Another area where attackers are likely to improve is the income potential of their attacks.

“Wannacry was really focused on mass destruction and less on revenue generation with some major flaws in its tool kit," said Chad Holmes, principal and chief technology, innovation and strategy officer for the cybersecurity practice at Ernst & Young. "Now, since it is open to the public, what we will see in the next few rounds is the removal of these flaws and new versions will be leveraged more broadly for financial gain."

This fast evolution is possible because of the modular nature of WannaCry's design, said Diana Kelley, global executive security adviser at IBM Security.

For example, attackers could expand beyond ransomware, she said. "Other malware operators could borrow pieces of this code to execute other malware -- password stealing, remote monitoring/access, keystroke logging, and more."

Attackers could also build on the self-propagating features of the WannaCry campaign and add on several features designed for maximum business disruption.

That would be a worst-case scenario, said Scott Scheferman, director of consulting at Cylance.

"Imagine the same world-wide spread," he said, "But multiply the business impact and risk to human safety of a worm that effectively locks out every user in the domain over the course of the same weekend, making containment and eradication nearly impossible and also manages to exfiltrate the most sensitive information of each organization, and then exits with a last-hurrah ransom module to make some extra money on the way out."

Tough to fight against

The problem is that it's difficult to instantly patch all vulnerable systems, and we now have more vulnerable systems connected to public or internal networks than ever before, making them targets for self-propagating malware like WannaCry.

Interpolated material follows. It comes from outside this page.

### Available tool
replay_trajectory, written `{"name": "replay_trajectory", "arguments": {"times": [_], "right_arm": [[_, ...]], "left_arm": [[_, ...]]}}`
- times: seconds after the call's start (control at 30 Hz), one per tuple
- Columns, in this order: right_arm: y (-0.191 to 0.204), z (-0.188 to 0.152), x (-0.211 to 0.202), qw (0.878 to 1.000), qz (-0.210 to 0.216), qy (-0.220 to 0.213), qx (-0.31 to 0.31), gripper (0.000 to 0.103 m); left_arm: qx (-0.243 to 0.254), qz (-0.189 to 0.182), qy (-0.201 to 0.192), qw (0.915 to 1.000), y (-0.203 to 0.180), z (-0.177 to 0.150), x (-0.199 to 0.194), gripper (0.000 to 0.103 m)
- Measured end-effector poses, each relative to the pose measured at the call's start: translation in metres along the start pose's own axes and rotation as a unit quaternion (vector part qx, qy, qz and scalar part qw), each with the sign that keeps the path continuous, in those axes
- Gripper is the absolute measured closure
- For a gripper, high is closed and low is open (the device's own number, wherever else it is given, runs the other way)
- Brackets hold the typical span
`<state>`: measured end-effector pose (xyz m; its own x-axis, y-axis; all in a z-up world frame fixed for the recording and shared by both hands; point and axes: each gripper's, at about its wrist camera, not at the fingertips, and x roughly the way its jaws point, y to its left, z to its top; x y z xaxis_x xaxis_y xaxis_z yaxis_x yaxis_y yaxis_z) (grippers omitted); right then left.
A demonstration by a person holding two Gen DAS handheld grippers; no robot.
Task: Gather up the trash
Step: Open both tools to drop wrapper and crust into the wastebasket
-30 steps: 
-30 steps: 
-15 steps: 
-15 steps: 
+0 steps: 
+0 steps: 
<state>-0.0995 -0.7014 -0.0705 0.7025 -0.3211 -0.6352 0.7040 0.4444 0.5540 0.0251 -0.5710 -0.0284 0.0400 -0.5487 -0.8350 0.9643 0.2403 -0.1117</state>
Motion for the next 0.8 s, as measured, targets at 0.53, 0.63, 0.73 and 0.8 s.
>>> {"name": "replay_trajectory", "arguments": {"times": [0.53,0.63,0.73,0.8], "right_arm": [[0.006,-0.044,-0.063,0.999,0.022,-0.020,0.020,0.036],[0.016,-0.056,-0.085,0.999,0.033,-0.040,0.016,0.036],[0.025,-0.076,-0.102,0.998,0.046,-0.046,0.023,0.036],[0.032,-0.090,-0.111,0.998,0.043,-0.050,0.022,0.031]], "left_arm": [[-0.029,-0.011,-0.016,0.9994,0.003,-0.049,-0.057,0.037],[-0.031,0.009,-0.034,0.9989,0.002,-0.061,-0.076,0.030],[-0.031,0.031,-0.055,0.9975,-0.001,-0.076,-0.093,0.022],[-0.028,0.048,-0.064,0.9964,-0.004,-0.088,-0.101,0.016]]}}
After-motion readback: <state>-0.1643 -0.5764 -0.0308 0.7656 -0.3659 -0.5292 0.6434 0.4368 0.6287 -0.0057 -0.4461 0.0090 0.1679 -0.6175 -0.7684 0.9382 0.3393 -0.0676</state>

"It's very easy to for us to say, go patch your systems, but often the reality is that it's difficult for organizations to do," said said Steven Malone, director of security product management at Mimecast.

In addition to organizational complexity, there are also deeply embedded systems that are hard to update, and regulations that can make updates very onerous for certain industries.

"While it would be great to say that those regulations need to change to accommodate those kinds of security checks, realistically, that's going to be slow moving," he said. "Organizations need to look at how best to segment those machines from the rest of the network and even from human interaction."